**Problem to solve**: Quote exactly and only this range of lines in the data below: the line that holds "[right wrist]" to the line that holds "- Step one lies", both included.

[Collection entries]
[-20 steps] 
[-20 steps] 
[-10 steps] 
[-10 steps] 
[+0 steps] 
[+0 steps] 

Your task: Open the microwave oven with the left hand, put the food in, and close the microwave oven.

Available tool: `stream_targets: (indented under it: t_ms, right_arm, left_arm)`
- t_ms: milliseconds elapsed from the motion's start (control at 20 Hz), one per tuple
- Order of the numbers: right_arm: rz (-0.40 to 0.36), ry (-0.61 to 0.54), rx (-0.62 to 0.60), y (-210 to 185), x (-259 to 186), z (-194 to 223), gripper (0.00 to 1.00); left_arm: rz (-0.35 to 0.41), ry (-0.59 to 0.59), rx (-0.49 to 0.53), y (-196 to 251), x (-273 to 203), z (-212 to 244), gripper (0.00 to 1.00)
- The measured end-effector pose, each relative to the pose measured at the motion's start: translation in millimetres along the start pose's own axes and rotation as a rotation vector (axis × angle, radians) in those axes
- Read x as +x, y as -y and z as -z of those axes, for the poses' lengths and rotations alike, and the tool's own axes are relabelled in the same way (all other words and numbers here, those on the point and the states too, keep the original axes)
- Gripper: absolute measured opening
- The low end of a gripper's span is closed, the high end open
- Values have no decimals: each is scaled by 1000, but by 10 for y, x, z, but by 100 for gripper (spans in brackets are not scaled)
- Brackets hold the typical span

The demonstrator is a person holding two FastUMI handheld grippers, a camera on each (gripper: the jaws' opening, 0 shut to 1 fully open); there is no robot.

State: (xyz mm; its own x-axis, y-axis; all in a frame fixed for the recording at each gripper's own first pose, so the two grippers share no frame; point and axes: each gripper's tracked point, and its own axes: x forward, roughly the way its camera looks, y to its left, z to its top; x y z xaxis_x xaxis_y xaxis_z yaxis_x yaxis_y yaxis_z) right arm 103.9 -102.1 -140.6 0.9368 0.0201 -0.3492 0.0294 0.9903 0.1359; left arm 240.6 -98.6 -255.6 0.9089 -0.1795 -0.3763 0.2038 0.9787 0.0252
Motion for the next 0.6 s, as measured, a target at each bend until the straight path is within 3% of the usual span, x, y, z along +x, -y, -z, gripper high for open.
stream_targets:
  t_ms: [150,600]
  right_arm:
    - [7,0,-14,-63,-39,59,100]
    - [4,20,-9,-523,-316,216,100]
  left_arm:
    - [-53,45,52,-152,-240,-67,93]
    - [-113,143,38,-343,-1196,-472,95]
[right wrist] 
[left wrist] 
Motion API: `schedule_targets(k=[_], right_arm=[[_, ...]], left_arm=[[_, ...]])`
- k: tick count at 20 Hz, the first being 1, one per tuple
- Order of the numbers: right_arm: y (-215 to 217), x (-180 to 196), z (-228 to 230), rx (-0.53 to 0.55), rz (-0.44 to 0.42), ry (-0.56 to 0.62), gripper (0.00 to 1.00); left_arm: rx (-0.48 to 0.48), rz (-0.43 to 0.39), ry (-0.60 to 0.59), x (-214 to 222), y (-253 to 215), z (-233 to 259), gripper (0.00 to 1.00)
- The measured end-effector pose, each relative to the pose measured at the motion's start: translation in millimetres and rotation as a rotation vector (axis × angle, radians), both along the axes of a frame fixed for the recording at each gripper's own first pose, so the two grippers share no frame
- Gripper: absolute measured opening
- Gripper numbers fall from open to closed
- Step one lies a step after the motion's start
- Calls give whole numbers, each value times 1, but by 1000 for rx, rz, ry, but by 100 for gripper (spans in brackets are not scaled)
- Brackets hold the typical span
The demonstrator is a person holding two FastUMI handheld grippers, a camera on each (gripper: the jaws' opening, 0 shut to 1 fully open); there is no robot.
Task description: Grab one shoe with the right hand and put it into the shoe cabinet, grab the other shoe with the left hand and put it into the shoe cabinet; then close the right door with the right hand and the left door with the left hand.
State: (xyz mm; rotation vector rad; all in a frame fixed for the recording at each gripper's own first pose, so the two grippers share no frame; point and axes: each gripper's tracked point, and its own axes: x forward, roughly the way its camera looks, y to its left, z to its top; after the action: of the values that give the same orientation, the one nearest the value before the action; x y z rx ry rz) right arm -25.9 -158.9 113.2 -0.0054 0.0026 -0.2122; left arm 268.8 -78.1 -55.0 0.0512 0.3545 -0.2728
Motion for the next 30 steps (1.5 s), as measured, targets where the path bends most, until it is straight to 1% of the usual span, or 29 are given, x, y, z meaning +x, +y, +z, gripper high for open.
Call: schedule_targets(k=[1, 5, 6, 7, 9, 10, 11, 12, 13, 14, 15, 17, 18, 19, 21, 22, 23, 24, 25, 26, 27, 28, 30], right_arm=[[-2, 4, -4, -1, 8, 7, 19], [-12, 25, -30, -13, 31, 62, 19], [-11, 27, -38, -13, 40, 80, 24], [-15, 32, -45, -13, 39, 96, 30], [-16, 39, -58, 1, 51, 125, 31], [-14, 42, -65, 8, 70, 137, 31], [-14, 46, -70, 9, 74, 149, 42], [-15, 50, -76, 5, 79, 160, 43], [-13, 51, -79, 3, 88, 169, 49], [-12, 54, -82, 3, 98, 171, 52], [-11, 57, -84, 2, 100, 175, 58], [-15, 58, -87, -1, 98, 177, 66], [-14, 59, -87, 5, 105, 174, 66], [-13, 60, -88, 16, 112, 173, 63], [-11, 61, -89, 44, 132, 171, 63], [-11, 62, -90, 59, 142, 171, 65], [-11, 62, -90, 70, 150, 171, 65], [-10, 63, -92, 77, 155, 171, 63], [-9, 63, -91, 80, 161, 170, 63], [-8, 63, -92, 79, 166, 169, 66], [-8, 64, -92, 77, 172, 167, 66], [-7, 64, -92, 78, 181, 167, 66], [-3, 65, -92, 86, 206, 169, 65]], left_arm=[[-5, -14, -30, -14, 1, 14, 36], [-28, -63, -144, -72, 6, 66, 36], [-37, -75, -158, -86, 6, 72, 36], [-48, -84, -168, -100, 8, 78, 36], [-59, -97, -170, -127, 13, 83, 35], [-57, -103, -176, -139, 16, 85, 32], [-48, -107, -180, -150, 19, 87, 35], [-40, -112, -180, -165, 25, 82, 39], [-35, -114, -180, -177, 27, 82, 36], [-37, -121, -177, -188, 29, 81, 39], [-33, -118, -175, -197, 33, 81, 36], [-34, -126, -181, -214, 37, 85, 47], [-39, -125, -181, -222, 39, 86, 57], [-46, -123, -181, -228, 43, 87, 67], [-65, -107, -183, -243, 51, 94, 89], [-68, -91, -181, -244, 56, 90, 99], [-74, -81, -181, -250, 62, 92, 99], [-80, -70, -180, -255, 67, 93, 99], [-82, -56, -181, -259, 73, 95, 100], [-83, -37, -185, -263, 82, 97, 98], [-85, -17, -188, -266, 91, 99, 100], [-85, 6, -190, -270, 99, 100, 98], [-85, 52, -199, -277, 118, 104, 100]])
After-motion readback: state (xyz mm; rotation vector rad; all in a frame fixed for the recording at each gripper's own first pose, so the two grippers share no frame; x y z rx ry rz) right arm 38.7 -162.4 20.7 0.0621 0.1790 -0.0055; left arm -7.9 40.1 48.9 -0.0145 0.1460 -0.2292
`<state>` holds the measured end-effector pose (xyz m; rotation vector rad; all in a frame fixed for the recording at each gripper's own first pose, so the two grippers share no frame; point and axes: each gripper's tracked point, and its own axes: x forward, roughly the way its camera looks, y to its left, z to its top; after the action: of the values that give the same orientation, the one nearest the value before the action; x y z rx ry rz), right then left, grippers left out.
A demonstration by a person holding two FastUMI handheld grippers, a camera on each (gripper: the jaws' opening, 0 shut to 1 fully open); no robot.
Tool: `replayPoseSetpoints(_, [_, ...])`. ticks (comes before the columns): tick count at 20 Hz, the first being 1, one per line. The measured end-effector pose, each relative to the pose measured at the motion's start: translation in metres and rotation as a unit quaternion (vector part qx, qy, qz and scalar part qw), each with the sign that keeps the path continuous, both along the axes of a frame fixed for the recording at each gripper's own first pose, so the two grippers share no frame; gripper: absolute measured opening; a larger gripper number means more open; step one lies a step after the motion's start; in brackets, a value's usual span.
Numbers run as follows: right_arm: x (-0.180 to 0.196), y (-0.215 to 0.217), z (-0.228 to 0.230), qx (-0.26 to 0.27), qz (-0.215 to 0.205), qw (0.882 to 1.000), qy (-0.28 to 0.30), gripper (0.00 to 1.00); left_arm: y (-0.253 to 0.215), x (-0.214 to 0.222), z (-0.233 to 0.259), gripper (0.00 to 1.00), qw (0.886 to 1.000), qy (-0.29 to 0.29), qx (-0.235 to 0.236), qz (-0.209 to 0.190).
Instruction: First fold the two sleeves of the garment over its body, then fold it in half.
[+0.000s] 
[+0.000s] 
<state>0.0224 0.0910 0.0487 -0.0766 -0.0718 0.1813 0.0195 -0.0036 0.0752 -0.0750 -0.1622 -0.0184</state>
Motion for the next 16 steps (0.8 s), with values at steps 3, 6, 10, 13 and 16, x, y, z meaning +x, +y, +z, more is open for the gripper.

**Response to this task**:
[right wrist] 
[left wrist] 
Motion API: `schedule_targets(k=[_], right_arm=[[_, ...]], left_arm=[[_, ...]])`
- k: tick count at 20 Hz, the first being 1, one per tuple
- Order of the numbers: right_arm: y (-215 to 217), x (-180 to 196), z (-228 to 230), rx (-0.53 to 0.55), rz (-0.44 to 0.42), ry (-0.56 to 0.62), gripper (0.00 to 1.00); left_arm: rx (-0.48 to 0.48), rz (-0.43 to 0.39), ry (-0.60 to 0.59), x (-214 to 222), y (-253 to 215), z (-233 to 259), gripper (0.00 to 1.00)
- The measured end-effector pose, each relative to the pose measured at the motion's start: translation in millimetres and rotation as a rotation vector (axis × angle, radians), both along the axes of a frame fixed for the recording at each gripper's own first pose, so the two grippers share no frame
- Gripper: absolute measured opening
- Gripper numbers fall from open to closed
- Step one lies a step after the motion's start

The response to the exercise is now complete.